**TASK BRIEF:** Below are some records. Write out exactly their lines from the one with "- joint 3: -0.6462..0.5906" through the one with "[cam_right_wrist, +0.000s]", and leave the pictures behind.

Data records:

--*--

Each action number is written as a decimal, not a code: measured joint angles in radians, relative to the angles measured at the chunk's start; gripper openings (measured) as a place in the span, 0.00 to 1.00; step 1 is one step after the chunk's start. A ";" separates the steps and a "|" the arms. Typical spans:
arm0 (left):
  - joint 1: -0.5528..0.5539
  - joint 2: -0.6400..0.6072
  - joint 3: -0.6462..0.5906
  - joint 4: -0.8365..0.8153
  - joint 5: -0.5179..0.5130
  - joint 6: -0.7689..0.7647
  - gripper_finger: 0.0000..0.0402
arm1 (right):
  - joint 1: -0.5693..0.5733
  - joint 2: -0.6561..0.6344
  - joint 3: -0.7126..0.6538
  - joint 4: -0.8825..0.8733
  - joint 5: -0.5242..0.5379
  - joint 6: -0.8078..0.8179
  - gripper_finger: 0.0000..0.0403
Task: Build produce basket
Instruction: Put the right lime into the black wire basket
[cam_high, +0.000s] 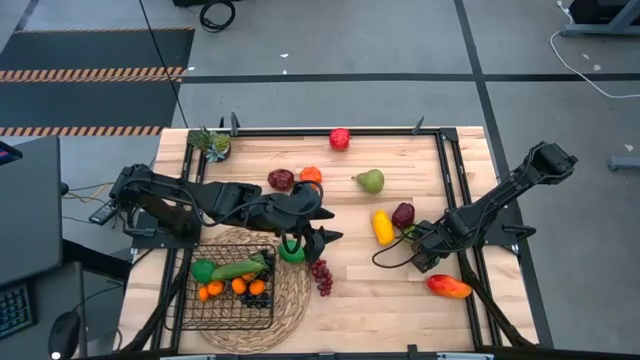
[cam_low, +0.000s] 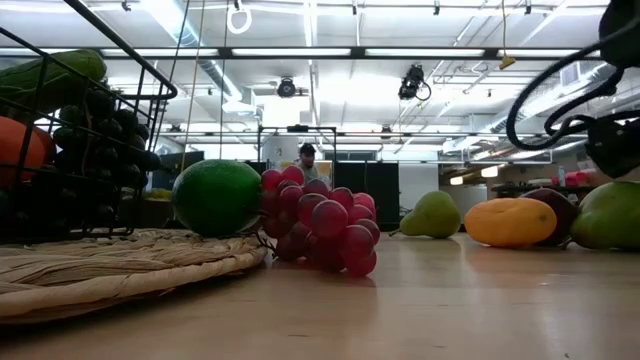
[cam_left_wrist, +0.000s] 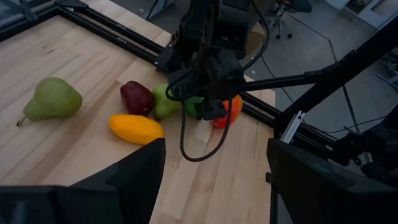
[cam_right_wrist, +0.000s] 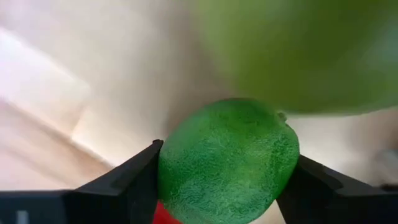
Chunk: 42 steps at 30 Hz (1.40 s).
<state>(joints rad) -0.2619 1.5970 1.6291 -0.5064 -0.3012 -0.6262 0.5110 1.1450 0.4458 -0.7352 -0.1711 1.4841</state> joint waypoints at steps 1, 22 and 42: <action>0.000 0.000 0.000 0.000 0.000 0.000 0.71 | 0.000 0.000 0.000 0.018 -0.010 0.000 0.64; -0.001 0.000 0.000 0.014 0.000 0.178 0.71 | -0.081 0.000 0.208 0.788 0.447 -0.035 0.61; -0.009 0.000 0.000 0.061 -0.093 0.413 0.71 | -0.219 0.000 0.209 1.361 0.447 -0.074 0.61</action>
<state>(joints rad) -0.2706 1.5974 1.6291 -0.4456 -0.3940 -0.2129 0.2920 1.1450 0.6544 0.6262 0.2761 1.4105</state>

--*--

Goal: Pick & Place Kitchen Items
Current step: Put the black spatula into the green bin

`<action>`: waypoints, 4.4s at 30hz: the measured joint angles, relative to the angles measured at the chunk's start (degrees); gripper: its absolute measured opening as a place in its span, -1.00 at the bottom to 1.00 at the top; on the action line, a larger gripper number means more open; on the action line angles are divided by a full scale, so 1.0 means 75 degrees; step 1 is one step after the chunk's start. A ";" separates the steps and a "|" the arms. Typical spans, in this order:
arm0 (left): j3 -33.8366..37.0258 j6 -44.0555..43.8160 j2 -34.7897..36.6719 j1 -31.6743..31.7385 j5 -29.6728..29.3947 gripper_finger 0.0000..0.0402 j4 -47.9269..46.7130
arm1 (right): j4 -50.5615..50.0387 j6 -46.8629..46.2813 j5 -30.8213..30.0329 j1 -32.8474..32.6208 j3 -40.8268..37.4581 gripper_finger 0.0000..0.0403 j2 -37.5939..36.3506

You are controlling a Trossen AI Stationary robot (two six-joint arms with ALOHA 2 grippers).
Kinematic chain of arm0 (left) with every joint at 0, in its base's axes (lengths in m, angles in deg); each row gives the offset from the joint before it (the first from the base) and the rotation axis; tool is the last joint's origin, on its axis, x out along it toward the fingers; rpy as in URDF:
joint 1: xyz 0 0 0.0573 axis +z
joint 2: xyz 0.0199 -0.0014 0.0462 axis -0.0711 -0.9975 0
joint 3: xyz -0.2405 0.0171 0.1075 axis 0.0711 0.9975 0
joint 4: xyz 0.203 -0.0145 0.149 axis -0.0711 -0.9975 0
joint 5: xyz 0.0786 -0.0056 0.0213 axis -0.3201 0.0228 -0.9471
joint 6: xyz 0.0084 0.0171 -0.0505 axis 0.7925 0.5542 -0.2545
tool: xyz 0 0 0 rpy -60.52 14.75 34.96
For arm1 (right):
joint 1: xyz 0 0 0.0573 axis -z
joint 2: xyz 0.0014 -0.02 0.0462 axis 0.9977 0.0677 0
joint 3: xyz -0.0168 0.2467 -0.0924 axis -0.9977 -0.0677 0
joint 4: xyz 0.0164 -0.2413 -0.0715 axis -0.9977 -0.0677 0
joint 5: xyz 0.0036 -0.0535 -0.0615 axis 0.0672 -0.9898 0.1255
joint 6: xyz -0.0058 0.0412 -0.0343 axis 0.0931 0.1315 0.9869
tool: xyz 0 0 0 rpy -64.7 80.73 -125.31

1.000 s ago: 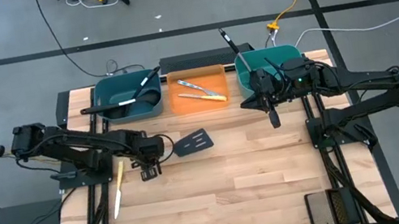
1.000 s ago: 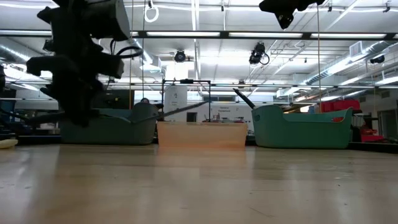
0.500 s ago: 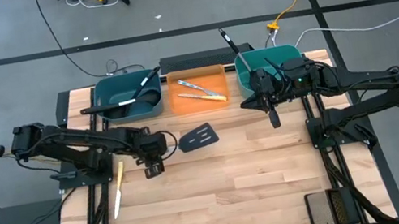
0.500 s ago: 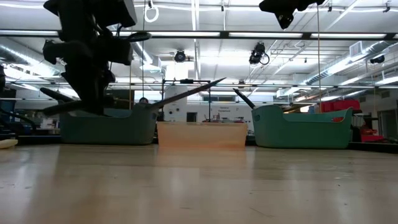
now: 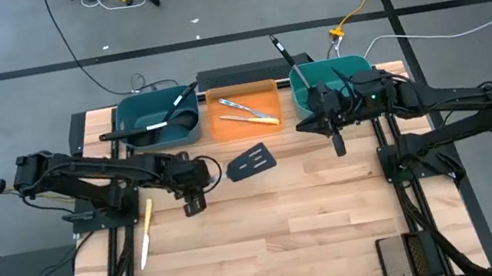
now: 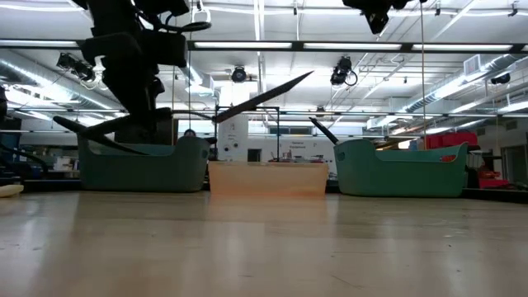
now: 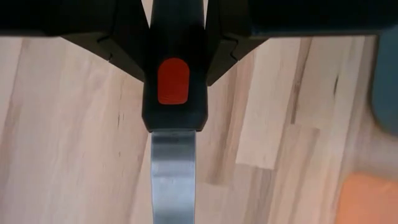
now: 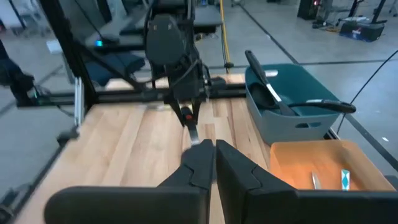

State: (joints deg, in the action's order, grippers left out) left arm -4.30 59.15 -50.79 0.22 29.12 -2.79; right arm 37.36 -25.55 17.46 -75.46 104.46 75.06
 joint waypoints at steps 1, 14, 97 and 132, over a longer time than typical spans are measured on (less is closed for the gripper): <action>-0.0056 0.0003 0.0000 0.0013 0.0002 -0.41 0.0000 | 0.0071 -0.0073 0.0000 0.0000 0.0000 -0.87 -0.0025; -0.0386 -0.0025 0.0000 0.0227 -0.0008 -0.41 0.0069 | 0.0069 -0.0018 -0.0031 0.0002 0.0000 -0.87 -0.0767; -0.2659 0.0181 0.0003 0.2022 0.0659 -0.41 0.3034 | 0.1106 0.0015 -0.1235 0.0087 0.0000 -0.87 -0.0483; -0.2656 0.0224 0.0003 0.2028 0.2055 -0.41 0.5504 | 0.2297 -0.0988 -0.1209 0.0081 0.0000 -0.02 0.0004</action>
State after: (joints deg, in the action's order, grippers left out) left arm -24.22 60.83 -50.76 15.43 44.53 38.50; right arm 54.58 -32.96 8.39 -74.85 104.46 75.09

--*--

**REPLY:**
  - joint 3: -0.6462..0.5906
  - joint 4: -0.8365..0.8153
  - joint 5: -0.5179..0.5130
  - joint 6: -0.7689..0.7647
  - gripper_finger: 0.0000..0.0402
arm1 (right):
  - joint 1: -0.5693..0.5733
  - joint 2: -0.6561..0.6344
  - joint 3: -0.7126..0.6538
  - joint 4: -0.8825..0.8733
  - joint 5: -0.5242..0.5379
  - joint 6: -0.8078..0.8179
  - gripper_finger: 0.0000..0.0403
Task: Build produce basket
Instruction: Put the right lime into the black wire basket
[cam_high, +0.000s] 
[cam_low, +0.000s] 
[cam_left_wrist, +0.000s] 
[cam_right_wrist, +0.000s] 

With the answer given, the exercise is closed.